Compact way to filter a vector base on two vectors of position in R

48 Views Asked by At

I have a vector of text, e.g.

library(stringi)
MWE <- stri_rand_strings(200, 10, pattern = "[A-Za-z0-9]")

My actual example is not random, so I get to find some recurring occurences of pattern I want to keep. I am therefore able to grep the start and the end of my pattern, and get two vectors :

sequence_start <- c(9,44,56,73,85,98,110,122,140,152,164,176,188)
sequence_end <- c(14,49,61,78,91,103,115,127,145,157,169,181,193)

This is the easy pattern, so nearly all of my sequences are of the same length of 5, but 1. one is of 6 and 2. for more general reasons I would like to do from the two vectors mentionned.

My desired output is a sequence of extracts of my MWE based on the aforementioned start and end sequences, i.e. MWE[9:14], MWE[44:49] etc.

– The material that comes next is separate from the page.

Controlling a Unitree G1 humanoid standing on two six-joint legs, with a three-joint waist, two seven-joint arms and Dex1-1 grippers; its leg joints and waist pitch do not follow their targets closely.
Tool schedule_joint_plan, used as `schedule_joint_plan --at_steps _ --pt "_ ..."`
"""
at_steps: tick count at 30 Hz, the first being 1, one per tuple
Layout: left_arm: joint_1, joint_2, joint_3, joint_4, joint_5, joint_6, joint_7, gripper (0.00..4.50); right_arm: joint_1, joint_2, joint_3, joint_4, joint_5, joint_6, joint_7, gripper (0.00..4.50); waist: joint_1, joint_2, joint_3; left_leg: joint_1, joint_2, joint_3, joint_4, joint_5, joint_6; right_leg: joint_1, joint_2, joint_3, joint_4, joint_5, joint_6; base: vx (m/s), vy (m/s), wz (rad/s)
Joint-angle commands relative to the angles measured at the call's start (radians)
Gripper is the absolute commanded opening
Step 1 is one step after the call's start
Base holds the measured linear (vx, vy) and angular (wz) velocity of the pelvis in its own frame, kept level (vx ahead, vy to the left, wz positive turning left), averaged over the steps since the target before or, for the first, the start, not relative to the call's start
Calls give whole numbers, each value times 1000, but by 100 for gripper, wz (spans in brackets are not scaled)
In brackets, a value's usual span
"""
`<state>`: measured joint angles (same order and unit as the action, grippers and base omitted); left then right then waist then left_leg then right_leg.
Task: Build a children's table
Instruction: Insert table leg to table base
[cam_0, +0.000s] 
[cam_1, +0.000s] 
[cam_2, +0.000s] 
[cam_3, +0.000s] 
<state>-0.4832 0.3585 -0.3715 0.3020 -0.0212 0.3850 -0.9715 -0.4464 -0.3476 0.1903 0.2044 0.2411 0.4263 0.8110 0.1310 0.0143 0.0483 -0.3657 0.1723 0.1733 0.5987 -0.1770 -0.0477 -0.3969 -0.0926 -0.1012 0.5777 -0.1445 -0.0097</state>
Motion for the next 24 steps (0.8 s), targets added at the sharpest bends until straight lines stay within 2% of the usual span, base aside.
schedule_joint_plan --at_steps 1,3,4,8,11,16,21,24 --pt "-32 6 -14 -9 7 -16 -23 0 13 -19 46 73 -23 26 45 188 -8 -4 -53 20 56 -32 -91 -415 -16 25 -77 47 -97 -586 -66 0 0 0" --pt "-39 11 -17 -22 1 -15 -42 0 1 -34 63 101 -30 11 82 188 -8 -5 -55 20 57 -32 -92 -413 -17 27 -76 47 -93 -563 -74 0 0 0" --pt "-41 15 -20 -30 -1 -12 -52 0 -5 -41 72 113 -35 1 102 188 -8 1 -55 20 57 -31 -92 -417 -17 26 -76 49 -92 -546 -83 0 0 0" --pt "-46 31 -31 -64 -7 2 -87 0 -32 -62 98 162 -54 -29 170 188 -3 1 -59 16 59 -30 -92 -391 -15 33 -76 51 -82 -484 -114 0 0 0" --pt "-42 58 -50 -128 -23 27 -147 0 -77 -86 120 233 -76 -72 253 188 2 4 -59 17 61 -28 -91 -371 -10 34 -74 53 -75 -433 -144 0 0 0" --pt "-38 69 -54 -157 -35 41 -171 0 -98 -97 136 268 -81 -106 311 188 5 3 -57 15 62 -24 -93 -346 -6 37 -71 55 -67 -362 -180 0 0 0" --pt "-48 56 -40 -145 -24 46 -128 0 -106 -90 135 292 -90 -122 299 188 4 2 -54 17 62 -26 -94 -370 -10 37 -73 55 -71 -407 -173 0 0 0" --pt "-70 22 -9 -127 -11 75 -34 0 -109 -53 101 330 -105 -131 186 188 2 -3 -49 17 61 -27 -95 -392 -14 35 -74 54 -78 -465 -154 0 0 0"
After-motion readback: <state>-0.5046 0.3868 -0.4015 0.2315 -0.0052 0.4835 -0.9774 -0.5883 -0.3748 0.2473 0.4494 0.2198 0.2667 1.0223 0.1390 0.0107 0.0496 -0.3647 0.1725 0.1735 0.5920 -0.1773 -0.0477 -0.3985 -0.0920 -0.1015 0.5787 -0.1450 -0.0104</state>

I can do that with a for loop (although I have an warning) :

Desired_Output <- rep(NA,length(sequence_start))
for (i in (1:length(sequence_start))){
  Desired_Output[i] = MWE[sequence_start[i]:sequence_end[i]]
}

But I try to improve a bit my coding skills, and have understood for loops should be avoided as much as possible, so I am wondering what better ways there could be to do that. I am open as to which format the output is. Ideally, code readability is a factor, as I work with people even less fluent in R than I am !

1

There are 1 best solutions below

3
On BEST ANSWER

One option without an explicit loop is using Map():

MWE[unlist(Map(seq, sequence_start, sequence_end))]

Unless milliseconds are important I think the loop is fine. But I don't think the current loop is doing what you want? Here is a modification:

Desired_Output <- list()
for (i in (1:length(sequence_start))){
  Desired_Output[[i]] = MWE[sequence_start[i]:sequence_end[i]]
}
Desired_Output <- unlist(Desired_Output)